Alagebrium (ALT-711)

Alagebrium (ALT-711; 3-phenacyl-4,5-dimethylthiazolium chloride) is the first-in-class advanced glycation end-product (AGE) crosslink breaker to have entered human clinical trials for the reversal of age- and diabetes-associated vascular and myocardial stiffening. Originally developed by Alteon Inc. (Montvale, New Jersey) as a stable, orally bioavailable derivative of the prototype AGE crosslink breaker N-phenacylthiazolium bromide (PTB), alagebrium exerts its principal pharmacological activity through nucleophilic cleavage of carbon-carbon bonds within alpha-diketone crosslinks that accumulate on long-lived extracellular matrix proteins (collagen, elastin) as a consequence of non-enzymatic glycation. The compound additionally demonstrates metal chelation properties, antioxidant activity, and reduction of methylglyoxal synthesis through modulation of triose phosphate metabolism. These combined actions address the structural and functional consequences of protein glycation that contribute to systolic hypertension, diastolic heart failure, arterial stiffening, diabetic nephropathy, and diabetic cardiomyopathy.
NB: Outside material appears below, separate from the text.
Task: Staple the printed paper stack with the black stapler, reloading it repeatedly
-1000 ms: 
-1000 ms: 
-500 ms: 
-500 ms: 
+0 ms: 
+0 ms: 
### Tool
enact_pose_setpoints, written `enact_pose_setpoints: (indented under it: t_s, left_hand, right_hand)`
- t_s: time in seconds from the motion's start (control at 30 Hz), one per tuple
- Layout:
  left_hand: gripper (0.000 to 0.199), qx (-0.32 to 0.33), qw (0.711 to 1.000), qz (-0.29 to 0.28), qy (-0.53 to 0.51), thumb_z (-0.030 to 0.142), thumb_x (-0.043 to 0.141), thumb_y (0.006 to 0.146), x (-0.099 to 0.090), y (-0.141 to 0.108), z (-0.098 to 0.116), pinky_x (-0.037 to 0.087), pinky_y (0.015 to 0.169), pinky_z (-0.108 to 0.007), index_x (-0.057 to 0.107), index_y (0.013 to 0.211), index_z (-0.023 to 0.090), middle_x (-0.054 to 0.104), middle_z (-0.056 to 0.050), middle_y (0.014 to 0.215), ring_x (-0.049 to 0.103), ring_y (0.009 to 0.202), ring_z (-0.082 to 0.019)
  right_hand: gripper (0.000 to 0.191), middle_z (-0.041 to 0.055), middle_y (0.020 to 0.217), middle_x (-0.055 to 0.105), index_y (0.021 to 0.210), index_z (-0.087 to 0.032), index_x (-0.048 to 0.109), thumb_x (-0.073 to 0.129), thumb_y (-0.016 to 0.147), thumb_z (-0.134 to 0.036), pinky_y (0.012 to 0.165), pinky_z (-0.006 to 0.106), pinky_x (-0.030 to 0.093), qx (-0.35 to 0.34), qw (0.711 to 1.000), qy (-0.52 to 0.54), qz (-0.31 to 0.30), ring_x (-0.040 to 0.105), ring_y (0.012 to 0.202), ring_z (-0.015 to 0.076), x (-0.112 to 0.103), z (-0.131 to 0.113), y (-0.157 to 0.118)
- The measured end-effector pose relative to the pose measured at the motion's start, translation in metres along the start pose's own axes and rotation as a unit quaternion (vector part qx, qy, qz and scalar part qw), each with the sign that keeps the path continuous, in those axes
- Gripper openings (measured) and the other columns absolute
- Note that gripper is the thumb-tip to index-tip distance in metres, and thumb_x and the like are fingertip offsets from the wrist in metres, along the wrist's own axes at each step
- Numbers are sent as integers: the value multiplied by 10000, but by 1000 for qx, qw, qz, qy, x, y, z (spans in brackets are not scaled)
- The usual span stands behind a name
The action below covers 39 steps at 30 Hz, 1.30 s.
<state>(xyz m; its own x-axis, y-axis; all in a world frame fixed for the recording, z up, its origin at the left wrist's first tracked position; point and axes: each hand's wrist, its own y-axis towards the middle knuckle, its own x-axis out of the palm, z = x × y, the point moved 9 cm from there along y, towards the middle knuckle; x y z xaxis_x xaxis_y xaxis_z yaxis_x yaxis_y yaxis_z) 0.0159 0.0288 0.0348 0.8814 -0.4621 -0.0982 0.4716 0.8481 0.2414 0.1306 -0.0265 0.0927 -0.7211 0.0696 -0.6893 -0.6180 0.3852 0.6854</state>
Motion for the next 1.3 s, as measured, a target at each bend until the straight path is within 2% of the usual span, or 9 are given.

Preclinical pharmacology has demonstrated that alagebrium reverses established large-artery stiffness in aged and diabetic animal models across multiple species. Asif et al. (2000) reported that ALT-711 reversed age-related increases in myocardial stiffness in aged dogs. Vaitkevicius et al. (2001) demonstrated reduction of arterial pulse wave velocity and augmentation index with enhanced ventricular stroke volume in aged non-human primates. Wolffenbuttel et al. characterized restoration of large artery compliance in diabetic rats. Additional preclinical demonstrations include prevention and reversal of diabetic nephropathy in db/db mice, attenuation of diabetes-induced myocardial structural changes, and synergistic improvement of systolic and diastolic function when combined with exercise training in aged rat models.

The clinical evidence base derives principally from three Phase 2 studies. The Kass et al. (2001) randomized placebo-controlled trial in 93 elderly subjects with vascular stiffening demonstrated that 210 mg daily of ALT-711 for 56 days improved total arterial compliance by approximately 15 percent (P = 0.015), reduced pulse pressure by 5.3 mm Hg versus 0.6 mm Hg with placebo, and decreased pulse wave velocity by 8 percent. The Little et al. (2005) open-label study in 23 patients with diastolic heart failure showed that 420 mg daily for 16 weeks decreased left ventricular mass, improved diastolic filling parameters, and improved quality of life scores. The Hartog et al. (2011) BENEFICIAL trial, a double-blind placebo-controlled study of 102 patients with systolic heart failure randomized to 200 mg in the published literature or placebo for 36 weeks, did not demonstrate improvement in exercise tolerance or cardiac function, suggesting that AGE crosslink breaking may be more relevant to diastolic than systolic cardiac pathology.

Alagebrium was well tolerated across all clinical studies. In more than 1000 subjects evaluated in clinical trials, no signal of increased myocardial infarction or death was observed. Common adverse events included upper respiratory tract infections, diarrhea, headache, and non-specific pain at rates similar to placebo. A modest increase in serum triglycerides was observed in the Kass et al. study. Clinical development was terminated in January 2009 following the acquisition of Alteon by Synvista Therapeutics in 2007 and subsequent exhaustion of operating capital, rather than due to safety or efficacy concerns at the doses studied. The compound remains available from research chemical suppliers and is a subject of ongoing investigation as a research tool for AGE biology, vascular aging, and diabetic complications. A principal limitation of the alagebrium mechanism is the absence of evidence for activity against glucosepane, the most prevalent AGE crosslink in human tissue.